En cuanto al momento óptimo para derivar a oftalmología para resolución quirúrgica, ha sido un tema bastante emblemático. Por un lado pareciera no ser recomendable antes del año debido a la gran cantidad de niños que resuelven en forma espontánea, pero, por otra parte, se ha descrito que a mayor edad disminuye la efectividad del sondaje, tratamiento quirúrgico de elección por ser simple y presentar escasas complicaciones. (1,2,6)
Un estudio prospectivo observacional, multicéntrico, en que participaron 718 niños entre 6 y 48 meses, donde se excluyeron quienes habían recibido una intervención previa y quienes padecían de síndrome de Down o alteraciones de la línea media, mostró que entre los 6  y 36 meses la resolutividad del sondaje es de aproximadamente un 79%, cayendo a un 56% a partir de los 3 años. Si bien este estudio presenta algunas limitaciones, ya que no fue randomizado y el número de niños mayor de 2 años fue solo de 35, coincide con la opinión de los expertos en que los niños no debieran ser derivados antes del año de vida. (6)

Resumen
La obstrucción lagrimal congénita es una condición frecuente del recién nacido y es importante hacer el diagnóstico diferencial con patologías relevantes como el glaucoma.
Su resolución natural ocurre en un 90-95% de los niños durante el 1er año de vida. Los masajes, aunque no han sido demostrados, son recomendados por los expertos.
El año de vida parece ser la edad óptima para derivar a oftalmólogo.


Referencias

1. Actualizaciones en oftalmología pediátrica, Encarnación Mengual, José Ramón Hueso. Capitulo 5. Patología lagrimal en la infancia.
2. Mananging congenital lacrimal obstruction in general practice. James D H Young, Caroline J MacEwen. BMJ volume 315, 2 august 1997.
3. The natural course of congenital obstruction of the nasolacrimal duct.
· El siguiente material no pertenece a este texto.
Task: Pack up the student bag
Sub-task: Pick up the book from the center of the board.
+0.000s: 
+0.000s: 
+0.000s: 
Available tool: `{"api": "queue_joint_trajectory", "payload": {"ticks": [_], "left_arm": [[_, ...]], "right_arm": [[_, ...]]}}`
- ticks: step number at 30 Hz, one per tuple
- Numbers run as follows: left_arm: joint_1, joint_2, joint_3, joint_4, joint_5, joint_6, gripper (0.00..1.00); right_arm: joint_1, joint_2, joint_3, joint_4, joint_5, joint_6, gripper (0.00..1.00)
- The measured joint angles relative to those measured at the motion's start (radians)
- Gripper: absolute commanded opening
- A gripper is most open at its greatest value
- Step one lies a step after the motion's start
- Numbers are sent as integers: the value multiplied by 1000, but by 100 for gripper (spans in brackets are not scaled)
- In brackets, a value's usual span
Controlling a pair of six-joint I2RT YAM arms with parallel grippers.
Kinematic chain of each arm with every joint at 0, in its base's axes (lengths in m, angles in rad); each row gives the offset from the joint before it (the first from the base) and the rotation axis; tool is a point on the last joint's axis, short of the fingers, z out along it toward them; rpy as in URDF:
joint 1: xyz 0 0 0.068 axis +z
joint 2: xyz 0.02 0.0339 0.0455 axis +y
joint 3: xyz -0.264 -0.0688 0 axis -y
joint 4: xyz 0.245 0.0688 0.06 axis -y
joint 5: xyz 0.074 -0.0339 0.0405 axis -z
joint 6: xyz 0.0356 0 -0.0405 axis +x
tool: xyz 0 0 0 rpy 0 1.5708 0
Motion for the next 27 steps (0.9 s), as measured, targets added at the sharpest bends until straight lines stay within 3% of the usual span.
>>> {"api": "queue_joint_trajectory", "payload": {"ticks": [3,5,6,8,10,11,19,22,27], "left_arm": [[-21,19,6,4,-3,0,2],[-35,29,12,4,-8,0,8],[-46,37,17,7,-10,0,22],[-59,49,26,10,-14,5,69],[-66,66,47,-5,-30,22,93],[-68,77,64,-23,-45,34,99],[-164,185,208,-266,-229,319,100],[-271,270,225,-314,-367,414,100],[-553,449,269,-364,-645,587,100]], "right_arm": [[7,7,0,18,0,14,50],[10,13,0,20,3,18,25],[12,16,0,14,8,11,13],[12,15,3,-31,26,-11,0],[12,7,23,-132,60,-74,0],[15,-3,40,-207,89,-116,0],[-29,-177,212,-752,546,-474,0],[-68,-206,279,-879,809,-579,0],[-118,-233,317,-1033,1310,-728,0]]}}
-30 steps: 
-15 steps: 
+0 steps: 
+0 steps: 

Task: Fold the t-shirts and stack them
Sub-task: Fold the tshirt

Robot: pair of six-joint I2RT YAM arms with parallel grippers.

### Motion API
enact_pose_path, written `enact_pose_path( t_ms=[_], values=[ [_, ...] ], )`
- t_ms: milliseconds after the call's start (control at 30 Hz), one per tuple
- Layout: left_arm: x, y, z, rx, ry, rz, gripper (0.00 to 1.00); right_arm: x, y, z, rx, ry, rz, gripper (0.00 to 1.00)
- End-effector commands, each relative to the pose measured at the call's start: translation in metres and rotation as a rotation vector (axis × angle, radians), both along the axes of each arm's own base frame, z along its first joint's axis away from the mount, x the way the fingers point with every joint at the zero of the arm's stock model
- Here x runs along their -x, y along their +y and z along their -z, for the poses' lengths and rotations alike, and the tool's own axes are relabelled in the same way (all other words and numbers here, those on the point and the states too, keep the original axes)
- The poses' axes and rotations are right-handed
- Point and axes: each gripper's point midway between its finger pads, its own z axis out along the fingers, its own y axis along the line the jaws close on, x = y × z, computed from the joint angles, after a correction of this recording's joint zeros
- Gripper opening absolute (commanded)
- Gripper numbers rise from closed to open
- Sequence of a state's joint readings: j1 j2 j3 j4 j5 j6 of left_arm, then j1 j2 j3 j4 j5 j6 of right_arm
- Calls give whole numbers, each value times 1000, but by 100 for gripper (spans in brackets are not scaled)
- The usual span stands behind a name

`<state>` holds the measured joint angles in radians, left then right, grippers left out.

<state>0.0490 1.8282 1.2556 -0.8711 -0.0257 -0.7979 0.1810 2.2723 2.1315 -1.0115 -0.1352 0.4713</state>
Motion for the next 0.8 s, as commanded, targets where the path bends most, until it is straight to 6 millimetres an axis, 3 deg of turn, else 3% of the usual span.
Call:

Petersen RA, Robb RM. J Pediatr Ophthalmol Strabismus. 1978 Jul-Aug;15(4):246-50.
4. Epiphora during the first year of life. MacEwen CJ, Young JDH. Eye 1991; 5:596-600.
5. Efectividad de la compresión del saco lagrimal vs. sondaje de la vía lagrimal en la dacriocistitis congénita. Dra. Ileana Agramonte Centelles, Dra. Marta Herrera Soto, Dra. Nereyda Martínez y Dra. Carmen M. Padilla González. Rev Cubana Oftalmol v.17 n.1 Ciudad de la Habana ene.-un. 2004
6. Primary Treatment of nasolacrimal duct obstruction with probing in children younger than 4 years
Pediatric Eye Disease Investigator group. Ophthalmology 2008;115:577-584.